INSTRUCTIONS FOR THE TASK →
After finding the line with "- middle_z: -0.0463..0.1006" in the data below, set down exactly each line through the one with "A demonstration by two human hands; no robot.", inclusive, and stop there.

DATASET CONTENT →
........

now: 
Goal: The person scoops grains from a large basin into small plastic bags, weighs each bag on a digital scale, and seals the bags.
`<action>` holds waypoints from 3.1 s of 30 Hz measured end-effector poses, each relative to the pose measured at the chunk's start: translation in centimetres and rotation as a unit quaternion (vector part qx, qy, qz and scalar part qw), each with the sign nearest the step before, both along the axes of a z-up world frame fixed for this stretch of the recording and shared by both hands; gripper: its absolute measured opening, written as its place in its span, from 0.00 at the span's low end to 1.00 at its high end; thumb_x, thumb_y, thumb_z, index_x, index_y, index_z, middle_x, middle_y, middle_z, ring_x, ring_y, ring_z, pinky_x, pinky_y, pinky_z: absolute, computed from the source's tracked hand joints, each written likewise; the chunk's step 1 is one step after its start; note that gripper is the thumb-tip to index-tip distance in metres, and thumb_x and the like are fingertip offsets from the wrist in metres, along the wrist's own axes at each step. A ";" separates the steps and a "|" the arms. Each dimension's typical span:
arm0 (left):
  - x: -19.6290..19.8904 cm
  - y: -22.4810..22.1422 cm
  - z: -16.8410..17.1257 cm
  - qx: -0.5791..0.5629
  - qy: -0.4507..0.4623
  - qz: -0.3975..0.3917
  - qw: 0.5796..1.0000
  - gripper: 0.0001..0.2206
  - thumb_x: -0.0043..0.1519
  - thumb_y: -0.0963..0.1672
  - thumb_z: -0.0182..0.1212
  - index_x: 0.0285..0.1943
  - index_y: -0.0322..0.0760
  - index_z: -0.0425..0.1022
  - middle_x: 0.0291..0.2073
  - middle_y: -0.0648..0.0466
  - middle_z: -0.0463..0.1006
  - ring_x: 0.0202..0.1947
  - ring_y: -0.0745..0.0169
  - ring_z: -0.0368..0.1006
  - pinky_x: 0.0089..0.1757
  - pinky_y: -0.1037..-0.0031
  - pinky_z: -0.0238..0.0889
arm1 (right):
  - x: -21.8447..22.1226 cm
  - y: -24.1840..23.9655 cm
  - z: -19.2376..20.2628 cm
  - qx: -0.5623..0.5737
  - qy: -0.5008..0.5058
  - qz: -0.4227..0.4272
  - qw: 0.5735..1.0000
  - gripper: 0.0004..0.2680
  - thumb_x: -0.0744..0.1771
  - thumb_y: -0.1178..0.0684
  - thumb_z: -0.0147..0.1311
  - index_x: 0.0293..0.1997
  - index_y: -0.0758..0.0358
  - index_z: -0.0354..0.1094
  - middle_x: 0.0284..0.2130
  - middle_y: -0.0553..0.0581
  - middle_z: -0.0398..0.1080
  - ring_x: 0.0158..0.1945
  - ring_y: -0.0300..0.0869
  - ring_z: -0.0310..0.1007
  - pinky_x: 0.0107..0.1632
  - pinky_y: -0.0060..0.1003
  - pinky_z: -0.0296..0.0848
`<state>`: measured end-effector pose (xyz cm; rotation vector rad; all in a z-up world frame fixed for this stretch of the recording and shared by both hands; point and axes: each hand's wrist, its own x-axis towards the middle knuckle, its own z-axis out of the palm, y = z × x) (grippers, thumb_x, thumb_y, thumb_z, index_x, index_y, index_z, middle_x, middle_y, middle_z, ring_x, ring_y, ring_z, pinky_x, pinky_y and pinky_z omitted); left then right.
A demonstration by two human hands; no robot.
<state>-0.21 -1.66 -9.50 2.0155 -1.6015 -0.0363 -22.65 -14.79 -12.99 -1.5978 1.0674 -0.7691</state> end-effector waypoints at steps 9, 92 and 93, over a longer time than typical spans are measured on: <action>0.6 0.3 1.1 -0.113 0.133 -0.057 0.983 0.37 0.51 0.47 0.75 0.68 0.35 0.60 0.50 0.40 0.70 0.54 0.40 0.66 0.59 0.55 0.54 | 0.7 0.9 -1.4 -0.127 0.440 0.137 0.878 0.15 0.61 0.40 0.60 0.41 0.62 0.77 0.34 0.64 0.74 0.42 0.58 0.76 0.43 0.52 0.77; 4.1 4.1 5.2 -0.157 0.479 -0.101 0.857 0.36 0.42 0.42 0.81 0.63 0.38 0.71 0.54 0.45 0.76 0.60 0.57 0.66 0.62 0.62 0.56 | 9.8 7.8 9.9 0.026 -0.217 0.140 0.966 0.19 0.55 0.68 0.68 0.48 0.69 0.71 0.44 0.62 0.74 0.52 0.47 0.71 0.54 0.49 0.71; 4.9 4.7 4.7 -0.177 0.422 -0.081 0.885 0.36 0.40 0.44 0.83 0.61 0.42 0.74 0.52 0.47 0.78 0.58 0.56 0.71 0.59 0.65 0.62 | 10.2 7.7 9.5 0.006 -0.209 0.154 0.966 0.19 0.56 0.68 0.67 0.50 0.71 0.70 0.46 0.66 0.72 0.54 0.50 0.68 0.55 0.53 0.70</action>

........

ANSWER SPACE →
  - middle_z: -0.0463..0.1006
  - ring_x: 0.0202..0.1947
  - ring_y: -0.0745..0.0169
  - ring_z: -0.0368..0.1006
  - pinky_x: 0.0089..0.1757
  - pinky_y: -0.1037..-0.0031
  - pinky_z: -0.0238..0.0889
arm1 (right):
  - x: -21.8447..22.1226 cm
  - y: -24.1840..23.9655 cm
  - z: -19.2376..20.2628 cm
  - qx: -0.5623..0.5737
  - qy: -0.5008..0.5058
  - qz: -0.4227..0.4272
  - qw: 0.5735..1.0000
  - gripper: 0.0004..0.2680
  - thumb_x: -0.0744..0.1771
  - thumb_y: -0.1178..0.0684
  - thumb_z: -0.0147..0.1311
  - index_x: 0.0293..0.1997
  - index_y: -0.0758..0.0358
  - index_z: -0.0354..0.1094
  - middle_x: 0.0284..0.2130
  - middle_y: -0.0553..0.0581
  - middle_z: -0.0398..0.1080
  - ring_x: 0.0158..0.1945
  - ring_y: -0.0300..0.0869
  - ring_z: -0.0310..0.1007
  - pinky_x: 0.0107..0.1632
  - pinky_y: -0.0060..0.1003
  - pinky_z: -0.0296..0.0848
`<state>`: measured end-effector pose (xyz cm; rotation vector rad; all in a z-up world frame fixed for this stretch of the recording and shared by both hands; point and axes: each hand's wrist, its own x-axis towards the middle knuckle, its own z-axis out of the palm, y = z × x) (grippers, thumb_x, thumb_y, thumb_z, index_x, index_y, index_z, middle_x, middle_y, middle_z, ring_x, ring_y, ring_z, pinky_x, pinky_y and pinky_z omitted); left then right.
A demonstration by two human hands; no robot.

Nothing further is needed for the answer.